- Born: March 7, 1903 Crow Indian reservation near Lodge Grass, Montana
- Died: November 24, 1993 (aged 90)
- Citizenship: American
- Known for: Sun Dance preservationist, Native American activist, Medicine Man
- Spouse: Susie Walking Bear Yellowtail
- Father: Hawk with the Yellow Tail Feathers
- Relatives: Robert Yellowtail (brother)

= Thomas Yellowtail =

Thomas Yellowtail (March 7, 1903 – November 24, 1993) was the Sun Dance Chief of the Crow Tribe. Before his death, Yellowtail was a medicine man for over thirty years and dedicated his life to the preservation of the Crow Tribe Sun Dance ceremonial traditions.

==Early reservation life==
Yellowtail was born in the south of Lodge Grass, Montana, on the Crow Indian reservation. His father's name was Hawk with the Yellow Tail Feathers. It was a common practice at the time for the U.S. government to assign surnames to the Native Americans as a means of assimilating them into white culture and to ease record-keeping. Therefore, the child of Hawk with the Yellow Tail Feathers and his wife was given the last name Yellowtail.

In Yellowtail’s youth, warriors who had participated in the Plains Wars and had lived the traditional nomadic life of their people were still living, although they had been forced into the reservations. Yellowtail often recalled seeing old warriors sitting around campfires performing sacred ceremonies.

==Spiritual influences==
The Lodge Grass valley is an important cultural and historical area for the Crow Nation, associated with prominent leaders and traditional ways of life. When he was six years old, one of the Crow Nation’s chiefs, Medicine Crow, gave Yellowtail his Native American name, Medicine Rock Chief. The name is derived from Chief Medicine Crow's personal spiritual medicine, reflecting cultural naming traditions. During this period, the United States Government's policies restricted many ancestral traditions. Various laws (such as the United States Secretary of the Interior's order of 1884) prohibited many traditional ceremonies, such as the Sun Dance, for almost 50 years. In his youth, the reservation children, including Yellowtail, were forced into government boarding schools. At those boarding schools, the children were forbidden to speak their own language and had to wear Western clothing and cut their hair.

During the reservation era, various Christian denominations established churches on or near Native American reservations and actively engaged in missionary efforts. On the Crow Reservation, missionary activity led to significant religious influence among families, although the extent of formal assignment to specific churches is not well documented.
==Return of the Sun Dance to the Crow Tribe==
The Crow tribe did not perform their ancestral Sun Dance during the fifty-year prohibition by the U.S. Government. When the Sun Dance became legal again in 1934, the original Crow Sun Dance was a forgotten memory and could not be revived. The Shoshone tribe had periodically performed their ancestral Sun Dance during the prohibition without the knowledge of the bureaucracy in Washington. When the prohibition ended, John Trehero, a Shoshone medicine man, emerged as the preeminent Shoshone Sun Dance chief. The Crow tribe asked John Trehero to help them lead a Sun Dance on the Crow Reservation in the early 1940s. This was the beginning of the revival of the Sun Dance on the Crow Reservation.

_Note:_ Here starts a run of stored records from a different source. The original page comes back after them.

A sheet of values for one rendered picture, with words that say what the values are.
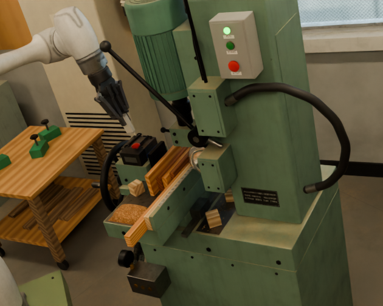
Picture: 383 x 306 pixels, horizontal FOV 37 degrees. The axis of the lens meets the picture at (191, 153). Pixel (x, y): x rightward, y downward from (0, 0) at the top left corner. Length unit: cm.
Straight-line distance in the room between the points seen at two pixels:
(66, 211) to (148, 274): 138
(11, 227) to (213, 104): 211
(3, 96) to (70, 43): 224
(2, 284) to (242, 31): 102
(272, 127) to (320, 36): 142
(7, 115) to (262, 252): 263
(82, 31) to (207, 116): 50
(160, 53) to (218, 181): 41
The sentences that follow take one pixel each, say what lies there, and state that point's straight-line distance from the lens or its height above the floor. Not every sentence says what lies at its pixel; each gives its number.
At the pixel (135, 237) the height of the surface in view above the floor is 92.
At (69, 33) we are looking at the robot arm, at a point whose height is 145.
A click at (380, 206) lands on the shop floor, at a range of 315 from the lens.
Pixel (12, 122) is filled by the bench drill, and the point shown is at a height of 44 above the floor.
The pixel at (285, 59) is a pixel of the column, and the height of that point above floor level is 132.
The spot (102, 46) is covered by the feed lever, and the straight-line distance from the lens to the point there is 172.
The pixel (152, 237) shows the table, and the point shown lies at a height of 87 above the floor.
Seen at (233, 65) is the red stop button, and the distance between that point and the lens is 148.
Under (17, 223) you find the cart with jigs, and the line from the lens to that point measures 347.
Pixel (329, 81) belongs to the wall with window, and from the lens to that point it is 312.
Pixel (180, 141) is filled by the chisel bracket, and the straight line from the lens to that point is 191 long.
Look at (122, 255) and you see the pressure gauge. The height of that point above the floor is 69.
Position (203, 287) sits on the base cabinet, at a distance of 203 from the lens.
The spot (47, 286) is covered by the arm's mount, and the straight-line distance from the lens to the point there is 207.
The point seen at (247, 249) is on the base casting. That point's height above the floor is 77.
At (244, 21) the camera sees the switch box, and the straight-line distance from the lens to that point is 143.
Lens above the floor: 192
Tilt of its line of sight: 30 degrees down
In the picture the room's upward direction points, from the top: 15 degrees counter-clockwise

Starting in 1943, Yellowtail participated in the annual Sun Dance and monthly prayer meetings. Over the next twenty years, he practiced daily prayer, used the sweat lodge, and went on periodic vision quests.

==Medicine Man and Sun Dance Chief==
In 1963, John Trehero informed Yellowtail that his Medicine Fathers had instructed him to transfer the authority to run the Crow Sun Dance over to Yellowtail. For the next thirty years, until his death on November 24, 1993, Yellowtail served as Crow Sun Dance chief and helped perpetuate the Crow Sun Dance Religion.

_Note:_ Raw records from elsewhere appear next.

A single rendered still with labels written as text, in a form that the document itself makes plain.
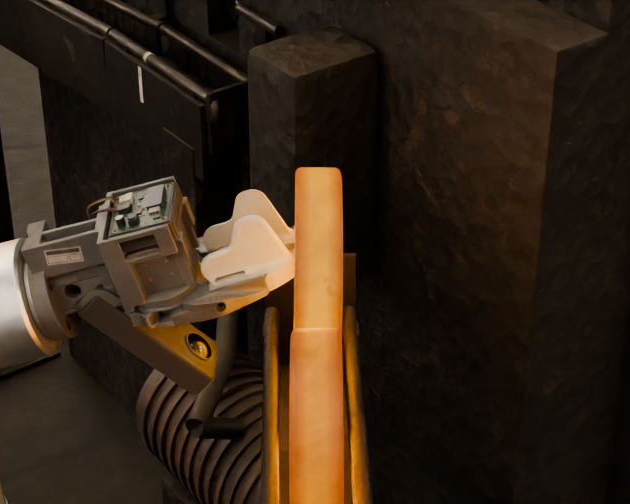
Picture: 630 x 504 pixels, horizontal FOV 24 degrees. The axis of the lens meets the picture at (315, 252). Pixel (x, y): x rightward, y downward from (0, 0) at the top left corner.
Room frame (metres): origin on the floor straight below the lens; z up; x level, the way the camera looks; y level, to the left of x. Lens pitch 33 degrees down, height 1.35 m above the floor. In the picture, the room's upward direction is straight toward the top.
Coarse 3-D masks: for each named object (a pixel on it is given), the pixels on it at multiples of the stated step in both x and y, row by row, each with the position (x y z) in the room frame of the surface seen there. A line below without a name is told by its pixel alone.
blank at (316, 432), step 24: (312, 336) 0.76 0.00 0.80; (336, 336) 0.76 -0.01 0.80; (312, 360) 0.73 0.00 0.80; (336, 360) 0.73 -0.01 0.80; (312, 384) 0.71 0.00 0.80; (336, 384) 0.71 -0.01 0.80; (312, 408) 0.69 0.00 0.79; (336, 408) 0.69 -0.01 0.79; (312, 432) 0.68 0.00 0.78; (336, 432) 0.68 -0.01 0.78; (312, 456) 0.67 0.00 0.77; (336, 456) 0.67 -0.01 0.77; (312, 480) 0.67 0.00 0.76; (336, 480) 0.67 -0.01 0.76
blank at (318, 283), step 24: (312, 168) 0.92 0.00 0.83; (336, 168) 0.92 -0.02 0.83; (312, 192) 0.88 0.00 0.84; (336, 192) 0.88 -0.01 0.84; (312, 216) 0.85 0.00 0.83; (336, 216) 0.85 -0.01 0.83; (312, 240) 0.84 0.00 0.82; (336, 240) 0.84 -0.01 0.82; (312, 264) 0.83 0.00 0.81; (336, 264) 0.83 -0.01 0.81; (312, 288) 0.82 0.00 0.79; (336, 288) 0.82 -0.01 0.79; (312, 312) 0.81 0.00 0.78; (336, 312) 0.81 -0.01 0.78
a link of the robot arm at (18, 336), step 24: (24, 240) 0.90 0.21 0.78; (0, 264) 0.87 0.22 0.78; (24, 264) 0.88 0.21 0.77; (0, 288) 0.85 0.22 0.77; (24, 288) 0.86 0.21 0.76; (0, 312) 0.84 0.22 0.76; (24, 312) 0.84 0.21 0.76; (0, 336) 0.84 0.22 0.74; (24, 336) 0.84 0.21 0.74; (48, 336) 0.86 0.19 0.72; (0, 360) 0.84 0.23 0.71; (24, 360) 0.85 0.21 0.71
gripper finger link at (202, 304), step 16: (208, 288) 0.86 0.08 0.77; (224, 288) 0.85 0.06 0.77; (240, 288) 0.85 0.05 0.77; (256, 288) 0.86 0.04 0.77; (192, 304) 0.84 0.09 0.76; (208, 304) 0.84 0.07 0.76; (224, 304) 0.85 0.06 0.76; (240, 304) 0.85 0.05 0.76; (176, 320) 0.84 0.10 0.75; (192, 320) 0.84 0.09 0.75
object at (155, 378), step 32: (160, 384) 1.07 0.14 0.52; (256, 384) 1.05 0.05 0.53; (160, 416) 1.05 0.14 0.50; (224, 416) 1.01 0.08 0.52; (256, 416) 1.00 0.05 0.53; (160, 448) 1.03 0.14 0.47; (192, 448) 1.00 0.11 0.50; (224, 448) 0.98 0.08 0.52; (256, 448) 0.96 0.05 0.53; (192, 480) 0.99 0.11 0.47; (224, 480) 0.96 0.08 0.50; (256, 480) 0.94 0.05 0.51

==Preserving the old ways==
Yellowtail advocated for the study of ancestral spiritual traditions. He referred to these practices as the Sun Dance Religion and considered them a viable spiritual path. Yellowtail advised those seeking his guidance to participate in the vision quest, sweat lodge, and daily prayer with the pipe under the direction of a Sun Dance chief. He encouraged Native American youth to learn the language of their tribe and to seek out the spiritual leaders who followed the traditional ceremonies of their people. Thomas Yellowtail wrote his autobiography as a means of preserving the ancient spiritual traditions he held sacred for future generations.

Yellowtail was part of a generation that transitioned into a different cultural environment while maintaining traditional practices. He and other leaders worked to preserve the spiritual traditions of the Plains tribes.

==Bibliography==
- Yellowtail Crow Medicine Man and Sun Dance Chief, an autobiography as told to Michael Oren Fitzgerald, University of Oklahoma Press, 1991. ISBN 0-8061-2602-7
- Native Spirit and the Sun Dance Way, by Thomas Yellowtail, World Wisdom 2007.

==Film==
- Native Spirit and the Sun Dance Way, DVD documentary based on the memoirs of Thomas Yellowtail, 2007, World Wisdom.